“Mia madre”, Nanni Moretti e il peso di andare avanti, oltre il lutto

“Mia madre”, di Nanni Moretti, oltre ad essere un film sul dolore e sulla perdita, è anche un film sul peso di dover continuare a portare avanti la propria vita quando ci si vorrebbe solo dedicare alla morte di chi ci è caro e morire un po’ con lui, in questo caso con lei, la madre.

Dei due figli, Giovanni, interpretato dallo stesso Nanni Moretti, riesce a partecipare completamente al lento spegnersi della donna, standole sempre accanto, accudendola, licenziandosi dal lavoro senza che ce ne sia una vera necessità, smettendo di vivere se non in funzione di lei. Margherita, la bravissima Margherita Buy, invece va avanti dolorosamente, a braccetto con la propria vita da una parte e con il suo lutto annunciato dall’altra. Continua a girare il suo film, si occupa della figlia, gestisce la separazione da un uomo che non ama più, prende addirittura coscienza dei propri limiti nei rapporti con gli altri: rimane nel suo duro quotidiano nonostante la madre stia morendo, mentre Giovanni si astrae in una dimensione intermedia tra il vivere e il non vivere.
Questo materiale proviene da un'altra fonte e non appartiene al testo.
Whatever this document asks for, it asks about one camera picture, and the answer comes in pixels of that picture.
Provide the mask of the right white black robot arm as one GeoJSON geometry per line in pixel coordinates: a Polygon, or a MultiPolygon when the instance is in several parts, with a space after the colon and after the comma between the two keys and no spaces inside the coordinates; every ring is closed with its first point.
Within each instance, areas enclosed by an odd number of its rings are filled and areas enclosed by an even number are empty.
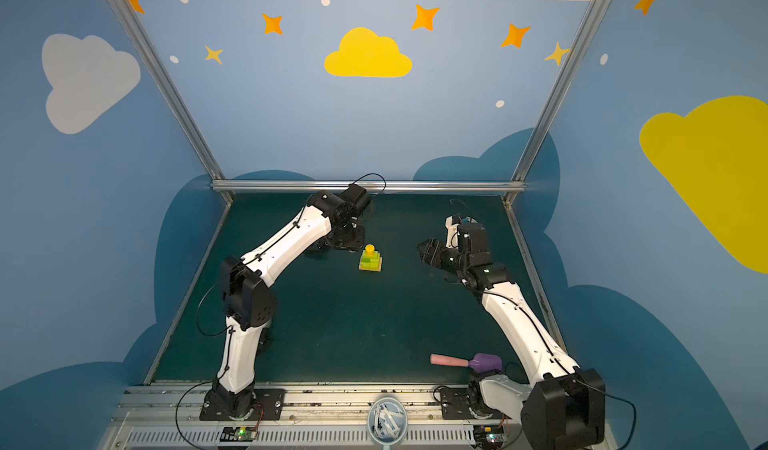
{"type": "Polygon", "coordinates": [[[494,261],[483,224],[451,215],[446,237],[418,245],[421,260],[458,278],[496,321],[515,351],[527,383],[511,380],[496,356],[466,362],[473,375],[468,411],[500,413],[517,422],[534,449],[586,449],[605,438],[605,385],[583,370],[549,334],[505,266],[494,261]]]}

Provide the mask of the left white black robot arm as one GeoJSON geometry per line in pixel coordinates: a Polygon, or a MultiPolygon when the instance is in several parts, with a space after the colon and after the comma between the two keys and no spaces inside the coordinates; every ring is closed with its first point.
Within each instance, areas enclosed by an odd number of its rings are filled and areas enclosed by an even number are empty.
{"type": "Polygon", "coordinates": [[[227,257],[219,281],[225,313],[225,345],[220,368],[204,400],[209,420],[246,420],[256,409],[255,358],[262,332],[277,310],[271,287],[280,274],[310,248],[357,250],[365,227],[359,217],[369,193],[351,183],[341,193],[318,191],[282,229],[239,258],[227,257]]]}

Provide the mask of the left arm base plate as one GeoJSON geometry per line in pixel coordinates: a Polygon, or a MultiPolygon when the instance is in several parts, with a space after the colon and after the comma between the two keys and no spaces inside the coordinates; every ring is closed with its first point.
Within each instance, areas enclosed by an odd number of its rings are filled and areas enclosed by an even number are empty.
{"type": "Polygon", "coordinates": [[[209,390],[199,415],[201,421],[276,421],[281,417],[284,389],[245,389],[232,394],[209,390]]]}

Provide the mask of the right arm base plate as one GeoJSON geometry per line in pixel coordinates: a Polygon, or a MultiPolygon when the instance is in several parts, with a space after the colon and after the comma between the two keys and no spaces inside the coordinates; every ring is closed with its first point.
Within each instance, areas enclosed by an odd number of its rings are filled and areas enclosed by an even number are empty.
{"type": "Polygon", "coordinates": [[[438,386],[433,390],[444,420],[489,420],[503,416],[518,418],[526,400],[516,392],[491,391],[484,395],[475,388],[438,386]]]}
Nanni Moretti è il solo che, per usare un’espressione che fa un po’ schifo ma è andata per la maggiore, riesce a raccontare l’autobiografia senza… guardarsi l’ombelico. L’unico regista che riesce a descrivere il proprio mondo quasi così com’è, ma a renderlo un’esperienza fruibile per tutti.

In questo narrare autobiografico così stretto sulla realtà, la madre, interpretata dalla bravissima Giulia Lazzarini, è la vera madre di Nanni: lo ha dichiarato lui stesso in varie interviste. Ma chi sono Margherita e Giovanni? Moretti ha anche dichiarato che Margherita è egli stesso, ma Giovanni? Rappresenta il reale fratello di lui? Forse no. Diversamente da tutti gli altri personaggi, perché non ha una vita? Non sappiamo nulla di lui, a parte l’essere ingegnere e poi non esserlo più, dato che lascia il lavoro. Dove abita, quali sono i suoi affetti? Ha famiglia, non ce l’ha?

Nanni Moretti sceglie, in questo film, d’interpretare un uomo sospeso, senza background. Forse perché Giovanni non è un personaggio, ma è una possibilità non realizzata, un doppio di Margherita. È possibile che sia uno che fa ciò che il regista stesso avrebbe voluto fare se avesse potuto, nell’occasione dello spegnersi di sua madre: dedicarsi completamente a lei. Ecco perché questo personaggio non personaggio si licenzia dal suo posto di lavoro, e solo in quest’occasione si entra nello spessore della sua vita: non so se Nanni stesse davvero girando un film quando morì sua madre, ma se così fosse, son certa che avrebbe voluto mollarlo e non l’ha potuto fare. Probabilmente, come Margherita, ha arrancato tra la necessità di salvaguardare la propria esistenza e il fondersi completamente con la morte della madre.

“Mia madre” potrebbe essere allora anche un film sul rimpianto, forse sul senso di colpa, e il fare nella finzione ciò che non è stato fatto nella realtà una catarsi per il regista, ma anche per chi partecipa al film come spettatore.